ABOUT THIS TASK:
Working from the top of the records below, reproduce each line exactly, ending once you have written the line containing "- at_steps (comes".
##### INFORMATION #####
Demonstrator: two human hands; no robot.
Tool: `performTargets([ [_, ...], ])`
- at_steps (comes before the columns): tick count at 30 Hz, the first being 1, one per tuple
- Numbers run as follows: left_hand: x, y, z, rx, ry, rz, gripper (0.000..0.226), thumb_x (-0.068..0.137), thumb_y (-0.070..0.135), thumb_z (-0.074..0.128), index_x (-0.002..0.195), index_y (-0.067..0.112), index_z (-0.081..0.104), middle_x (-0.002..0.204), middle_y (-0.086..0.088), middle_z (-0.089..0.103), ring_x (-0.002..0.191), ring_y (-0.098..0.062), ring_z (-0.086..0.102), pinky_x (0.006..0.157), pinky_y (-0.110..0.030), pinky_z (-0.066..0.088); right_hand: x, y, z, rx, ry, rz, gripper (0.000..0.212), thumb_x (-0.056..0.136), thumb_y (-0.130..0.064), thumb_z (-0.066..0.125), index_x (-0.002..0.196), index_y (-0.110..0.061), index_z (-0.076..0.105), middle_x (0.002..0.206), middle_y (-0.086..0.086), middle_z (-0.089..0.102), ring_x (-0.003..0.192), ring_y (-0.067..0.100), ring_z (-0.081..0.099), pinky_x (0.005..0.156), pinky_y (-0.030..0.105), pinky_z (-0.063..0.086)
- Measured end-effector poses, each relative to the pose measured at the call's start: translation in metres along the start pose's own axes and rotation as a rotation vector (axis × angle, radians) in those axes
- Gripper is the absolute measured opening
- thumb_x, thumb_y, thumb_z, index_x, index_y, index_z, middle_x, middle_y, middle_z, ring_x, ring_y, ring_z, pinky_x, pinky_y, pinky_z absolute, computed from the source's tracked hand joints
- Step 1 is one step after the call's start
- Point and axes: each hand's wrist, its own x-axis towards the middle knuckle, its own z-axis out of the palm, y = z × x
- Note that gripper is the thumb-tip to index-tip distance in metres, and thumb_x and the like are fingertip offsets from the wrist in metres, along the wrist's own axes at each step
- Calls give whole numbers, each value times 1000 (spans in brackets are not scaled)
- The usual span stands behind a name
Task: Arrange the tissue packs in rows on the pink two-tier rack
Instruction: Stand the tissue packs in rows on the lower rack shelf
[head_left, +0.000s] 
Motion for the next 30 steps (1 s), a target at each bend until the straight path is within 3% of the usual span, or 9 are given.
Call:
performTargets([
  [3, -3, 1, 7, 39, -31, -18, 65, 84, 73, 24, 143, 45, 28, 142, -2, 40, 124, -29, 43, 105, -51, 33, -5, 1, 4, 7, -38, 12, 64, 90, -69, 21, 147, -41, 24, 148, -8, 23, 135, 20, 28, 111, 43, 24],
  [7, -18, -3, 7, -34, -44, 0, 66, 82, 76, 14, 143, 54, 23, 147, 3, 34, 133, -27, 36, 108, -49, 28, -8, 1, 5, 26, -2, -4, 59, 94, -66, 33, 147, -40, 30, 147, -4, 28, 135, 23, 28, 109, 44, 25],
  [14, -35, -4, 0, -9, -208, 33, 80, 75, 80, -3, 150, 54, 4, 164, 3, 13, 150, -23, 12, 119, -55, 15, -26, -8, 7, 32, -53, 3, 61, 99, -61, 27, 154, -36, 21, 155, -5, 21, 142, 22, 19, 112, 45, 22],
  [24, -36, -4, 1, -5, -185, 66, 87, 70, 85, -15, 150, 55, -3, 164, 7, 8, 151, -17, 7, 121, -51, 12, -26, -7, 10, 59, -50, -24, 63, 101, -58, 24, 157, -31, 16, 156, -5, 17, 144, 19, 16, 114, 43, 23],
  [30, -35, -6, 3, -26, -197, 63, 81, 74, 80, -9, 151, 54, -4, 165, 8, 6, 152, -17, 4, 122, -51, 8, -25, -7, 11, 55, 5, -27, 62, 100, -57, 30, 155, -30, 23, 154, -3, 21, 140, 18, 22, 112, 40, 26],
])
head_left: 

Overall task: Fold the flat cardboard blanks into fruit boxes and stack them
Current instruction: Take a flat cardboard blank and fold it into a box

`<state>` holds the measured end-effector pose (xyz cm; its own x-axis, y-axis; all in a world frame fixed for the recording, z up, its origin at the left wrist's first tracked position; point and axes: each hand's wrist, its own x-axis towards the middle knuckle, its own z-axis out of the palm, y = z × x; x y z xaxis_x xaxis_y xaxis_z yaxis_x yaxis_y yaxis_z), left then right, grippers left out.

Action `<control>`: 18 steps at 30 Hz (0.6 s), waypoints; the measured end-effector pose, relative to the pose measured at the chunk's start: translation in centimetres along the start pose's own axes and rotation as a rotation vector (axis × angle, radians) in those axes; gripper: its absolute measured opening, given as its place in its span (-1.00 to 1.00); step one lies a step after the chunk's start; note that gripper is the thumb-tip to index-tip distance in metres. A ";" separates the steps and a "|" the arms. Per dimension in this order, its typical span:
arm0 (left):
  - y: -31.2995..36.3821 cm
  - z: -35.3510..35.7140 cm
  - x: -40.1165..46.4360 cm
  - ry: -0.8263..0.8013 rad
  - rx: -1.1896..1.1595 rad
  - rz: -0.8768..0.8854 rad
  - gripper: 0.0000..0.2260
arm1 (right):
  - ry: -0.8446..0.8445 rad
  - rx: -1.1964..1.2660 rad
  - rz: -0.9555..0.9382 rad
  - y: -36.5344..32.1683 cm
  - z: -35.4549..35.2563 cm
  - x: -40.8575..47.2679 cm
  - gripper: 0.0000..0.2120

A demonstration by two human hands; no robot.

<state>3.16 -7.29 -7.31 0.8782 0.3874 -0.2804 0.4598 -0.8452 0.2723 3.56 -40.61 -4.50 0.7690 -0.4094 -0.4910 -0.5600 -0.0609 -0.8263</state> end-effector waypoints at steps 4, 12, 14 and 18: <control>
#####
WORKED SOLUTION:
Demonstrator: two human hands; no robot.
Tool: `performTargets([ [_, ...], ])`
- at_steps (comes before the columns): tick count at 30 Hz, the first being 1, one per tuple

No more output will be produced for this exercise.